Ankit Raj, a Masters Student at Sawai Man Singh Medical College and the recipient of ESP 2023’s student scholarship, stated that the “systematic organisation and smooth flow of the course was another factor which I found very different from many other courses conducted in this field… The close interaction with speakers and [other] participants, especially during case studies, further strengthened my learnings.”
Another key feature of ESP is the guided practice in interpreting and using evidence through case study, group work, and office hour sessions, which allows practitioners to immediately apply their lessons to their work.

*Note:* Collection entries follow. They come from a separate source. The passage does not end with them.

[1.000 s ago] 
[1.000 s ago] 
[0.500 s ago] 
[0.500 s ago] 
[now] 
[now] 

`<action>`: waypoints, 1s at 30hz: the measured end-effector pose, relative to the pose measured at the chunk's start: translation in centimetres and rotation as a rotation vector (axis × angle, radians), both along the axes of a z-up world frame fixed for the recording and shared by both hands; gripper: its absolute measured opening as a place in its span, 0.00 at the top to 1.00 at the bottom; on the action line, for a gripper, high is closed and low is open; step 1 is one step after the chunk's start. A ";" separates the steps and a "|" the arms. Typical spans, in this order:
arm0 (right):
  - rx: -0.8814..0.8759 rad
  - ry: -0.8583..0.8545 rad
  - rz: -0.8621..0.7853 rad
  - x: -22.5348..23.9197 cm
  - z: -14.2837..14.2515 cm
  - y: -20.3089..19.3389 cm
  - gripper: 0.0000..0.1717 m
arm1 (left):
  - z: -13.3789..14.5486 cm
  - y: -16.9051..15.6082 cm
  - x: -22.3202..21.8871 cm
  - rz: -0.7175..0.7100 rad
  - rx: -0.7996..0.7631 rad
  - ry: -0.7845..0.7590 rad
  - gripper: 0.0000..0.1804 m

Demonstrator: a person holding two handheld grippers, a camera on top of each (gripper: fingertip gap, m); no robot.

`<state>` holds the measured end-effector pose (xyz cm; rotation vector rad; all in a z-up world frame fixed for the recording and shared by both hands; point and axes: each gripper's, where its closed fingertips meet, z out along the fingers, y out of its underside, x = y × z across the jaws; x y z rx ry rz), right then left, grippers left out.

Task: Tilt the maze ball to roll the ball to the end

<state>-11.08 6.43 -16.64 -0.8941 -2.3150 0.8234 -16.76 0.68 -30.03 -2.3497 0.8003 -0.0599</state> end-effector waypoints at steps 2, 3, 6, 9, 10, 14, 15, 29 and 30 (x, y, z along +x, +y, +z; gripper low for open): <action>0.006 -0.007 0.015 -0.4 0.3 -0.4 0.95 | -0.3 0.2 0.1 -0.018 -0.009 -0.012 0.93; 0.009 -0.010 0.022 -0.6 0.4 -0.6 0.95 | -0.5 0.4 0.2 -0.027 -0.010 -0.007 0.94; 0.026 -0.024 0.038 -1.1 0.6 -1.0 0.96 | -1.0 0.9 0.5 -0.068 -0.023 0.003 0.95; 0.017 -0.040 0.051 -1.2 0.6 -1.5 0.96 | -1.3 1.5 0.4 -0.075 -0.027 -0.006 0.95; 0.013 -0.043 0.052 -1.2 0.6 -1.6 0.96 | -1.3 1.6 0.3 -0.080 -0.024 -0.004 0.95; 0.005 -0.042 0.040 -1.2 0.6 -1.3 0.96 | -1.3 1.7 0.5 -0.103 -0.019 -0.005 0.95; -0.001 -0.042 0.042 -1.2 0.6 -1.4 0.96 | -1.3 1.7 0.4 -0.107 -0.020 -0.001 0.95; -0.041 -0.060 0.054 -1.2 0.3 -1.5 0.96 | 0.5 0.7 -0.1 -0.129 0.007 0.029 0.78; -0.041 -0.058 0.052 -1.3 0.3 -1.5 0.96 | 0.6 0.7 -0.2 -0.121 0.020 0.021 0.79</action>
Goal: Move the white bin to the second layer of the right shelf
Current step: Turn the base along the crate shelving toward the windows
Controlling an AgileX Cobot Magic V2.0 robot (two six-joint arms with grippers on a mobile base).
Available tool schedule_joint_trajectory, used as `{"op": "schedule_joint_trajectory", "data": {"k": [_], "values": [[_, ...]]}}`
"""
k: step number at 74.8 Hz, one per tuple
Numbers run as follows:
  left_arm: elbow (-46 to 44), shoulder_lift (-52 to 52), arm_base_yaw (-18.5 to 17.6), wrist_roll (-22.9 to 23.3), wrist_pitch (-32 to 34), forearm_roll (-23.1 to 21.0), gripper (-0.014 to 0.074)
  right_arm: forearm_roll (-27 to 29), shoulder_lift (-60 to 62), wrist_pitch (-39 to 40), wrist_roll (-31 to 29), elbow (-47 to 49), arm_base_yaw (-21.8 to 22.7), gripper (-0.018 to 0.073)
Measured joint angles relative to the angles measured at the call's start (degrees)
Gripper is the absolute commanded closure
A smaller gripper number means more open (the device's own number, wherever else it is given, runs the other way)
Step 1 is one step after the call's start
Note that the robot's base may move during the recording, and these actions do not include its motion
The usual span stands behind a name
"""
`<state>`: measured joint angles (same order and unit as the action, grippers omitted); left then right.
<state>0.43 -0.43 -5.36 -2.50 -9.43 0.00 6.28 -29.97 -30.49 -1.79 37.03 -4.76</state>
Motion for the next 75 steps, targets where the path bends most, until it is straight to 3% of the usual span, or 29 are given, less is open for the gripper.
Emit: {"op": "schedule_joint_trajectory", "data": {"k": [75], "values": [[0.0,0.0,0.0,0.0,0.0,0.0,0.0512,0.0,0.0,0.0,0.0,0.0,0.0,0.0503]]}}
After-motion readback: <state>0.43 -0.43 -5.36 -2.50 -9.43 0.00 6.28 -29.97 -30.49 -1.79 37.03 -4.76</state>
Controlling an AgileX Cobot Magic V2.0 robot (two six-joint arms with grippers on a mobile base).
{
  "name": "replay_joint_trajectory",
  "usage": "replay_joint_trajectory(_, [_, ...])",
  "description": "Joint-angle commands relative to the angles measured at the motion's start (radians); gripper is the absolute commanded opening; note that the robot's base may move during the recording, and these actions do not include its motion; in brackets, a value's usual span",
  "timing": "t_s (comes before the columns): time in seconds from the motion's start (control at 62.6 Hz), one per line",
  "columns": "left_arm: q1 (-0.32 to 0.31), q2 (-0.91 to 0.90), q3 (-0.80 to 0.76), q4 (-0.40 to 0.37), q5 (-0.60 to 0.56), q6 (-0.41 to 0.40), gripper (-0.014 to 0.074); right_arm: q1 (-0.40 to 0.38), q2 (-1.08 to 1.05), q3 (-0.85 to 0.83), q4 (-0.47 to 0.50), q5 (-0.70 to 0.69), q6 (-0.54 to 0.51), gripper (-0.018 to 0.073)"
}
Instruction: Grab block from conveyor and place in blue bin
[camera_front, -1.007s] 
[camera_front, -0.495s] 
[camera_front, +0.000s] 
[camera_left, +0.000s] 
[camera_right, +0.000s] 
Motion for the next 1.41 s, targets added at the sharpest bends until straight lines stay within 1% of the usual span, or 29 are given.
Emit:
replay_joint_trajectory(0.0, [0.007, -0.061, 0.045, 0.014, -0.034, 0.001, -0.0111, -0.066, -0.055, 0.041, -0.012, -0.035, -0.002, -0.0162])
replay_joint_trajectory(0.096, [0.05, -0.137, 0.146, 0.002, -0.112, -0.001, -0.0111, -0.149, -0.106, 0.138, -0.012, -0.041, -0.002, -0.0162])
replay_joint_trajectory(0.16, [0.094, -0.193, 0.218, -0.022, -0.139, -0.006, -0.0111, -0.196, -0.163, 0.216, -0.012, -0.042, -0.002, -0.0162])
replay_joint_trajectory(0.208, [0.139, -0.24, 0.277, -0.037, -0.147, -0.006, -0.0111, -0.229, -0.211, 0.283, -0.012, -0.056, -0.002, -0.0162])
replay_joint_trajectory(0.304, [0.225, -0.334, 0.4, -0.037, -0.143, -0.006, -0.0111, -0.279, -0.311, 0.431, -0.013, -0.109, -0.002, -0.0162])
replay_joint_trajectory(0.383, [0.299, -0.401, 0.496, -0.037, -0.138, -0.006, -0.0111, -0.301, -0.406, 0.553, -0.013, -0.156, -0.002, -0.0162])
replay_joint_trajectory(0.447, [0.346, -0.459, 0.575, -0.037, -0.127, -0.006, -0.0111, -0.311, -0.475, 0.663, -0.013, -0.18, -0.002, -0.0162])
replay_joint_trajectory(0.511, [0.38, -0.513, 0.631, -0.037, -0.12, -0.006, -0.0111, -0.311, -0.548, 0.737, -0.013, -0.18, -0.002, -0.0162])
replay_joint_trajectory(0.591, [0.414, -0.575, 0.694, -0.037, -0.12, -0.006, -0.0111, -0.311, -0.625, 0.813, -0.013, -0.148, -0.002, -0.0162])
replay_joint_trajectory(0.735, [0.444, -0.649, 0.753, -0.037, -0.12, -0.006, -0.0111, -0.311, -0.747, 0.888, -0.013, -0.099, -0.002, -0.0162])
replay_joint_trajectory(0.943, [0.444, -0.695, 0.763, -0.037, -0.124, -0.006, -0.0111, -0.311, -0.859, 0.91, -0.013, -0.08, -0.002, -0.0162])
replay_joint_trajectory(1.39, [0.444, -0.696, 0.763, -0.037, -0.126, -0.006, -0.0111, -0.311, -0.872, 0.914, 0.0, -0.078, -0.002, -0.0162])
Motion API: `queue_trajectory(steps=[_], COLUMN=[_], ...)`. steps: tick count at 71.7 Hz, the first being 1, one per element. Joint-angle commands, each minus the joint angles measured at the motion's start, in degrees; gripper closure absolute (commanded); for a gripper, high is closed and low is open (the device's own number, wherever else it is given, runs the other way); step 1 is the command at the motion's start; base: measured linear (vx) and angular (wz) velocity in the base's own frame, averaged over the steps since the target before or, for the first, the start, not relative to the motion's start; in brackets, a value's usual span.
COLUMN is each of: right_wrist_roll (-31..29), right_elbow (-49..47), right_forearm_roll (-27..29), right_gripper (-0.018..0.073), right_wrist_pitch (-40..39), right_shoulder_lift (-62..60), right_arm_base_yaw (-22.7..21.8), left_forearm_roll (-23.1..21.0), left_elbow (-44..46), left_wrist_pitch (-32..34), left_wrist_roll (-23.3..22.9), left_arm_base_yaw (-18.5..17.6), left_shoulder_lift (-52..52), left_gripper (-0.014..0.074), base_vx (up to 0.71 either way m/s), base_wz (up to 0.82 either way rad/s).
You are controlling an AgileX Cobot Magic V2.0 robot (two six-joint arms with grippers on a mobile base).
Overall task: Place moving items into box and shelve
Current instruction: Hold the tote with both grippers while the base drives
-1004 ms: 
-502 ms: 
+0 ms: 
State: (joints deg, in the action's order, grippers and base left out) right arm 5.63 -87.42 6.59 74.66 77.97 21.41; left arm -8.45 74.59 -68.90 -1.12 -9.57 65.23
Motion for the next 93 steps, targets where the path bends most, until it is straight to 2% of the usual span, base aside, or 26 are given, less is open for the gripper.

Pranav Kothari, an ESP 2015 participant, was the Vice President at Educational Initiatives, an ed-tech firm based in India. Pranav was the project director of Mindspark, a personalised adaptive learning platform and was overseeing the development of Mindspark Centres, which sought to bring a Hindi version of the tool to urban slums in New Delhi.
He applied to CLEAR/J-PAL South Asia’s ESP with a specific goal – to be sure that every child in a Mindspark Centre is learning – and was keen to undertake a systematic assessment of the program and its implementation to understand whether or not it worked as intended.
Over the course of a week, Kothari had put together a basic evaluation plan for his program.
Seeing the potential in the program, J-PAL and Educational Initiatives set up a randomised evaluation in Delhi which demonstrated that the Mindspark platform led to increased learning levels across all groups of students. This has provided valuable evidence on the use of computer-adapted learning in low-resource settings as a promising supplementary tool in a post-Covid classroom.
"While we had been working on the ground for over two years, we wanted a third-party evaluation to determine whether our intervention was useful or not. This course helped us plan and conduct a randomised evaluation, allowing us to identify how well our program worked and where we could refine it. These results have led to newer versions of the program, and have helped us scale Mindspark to reach over 300,000 students, or about 500 times the number of students that were initially studying in the centers. I have also learned many skills which helped Ei in doing impact evaluations of other educational interventions.”
Pranav Kothari, Chief Executive Officer, Educational Initiatives
Impact evaluations — especially randomised evaluations — are increasingly being recognised in India and around the world as powerful tools to design programmes that are backed by robust evidence. Courses such as ESP have an important role to play for the growing movement of evidence-based policymaking to become a systemic and sustainable practice.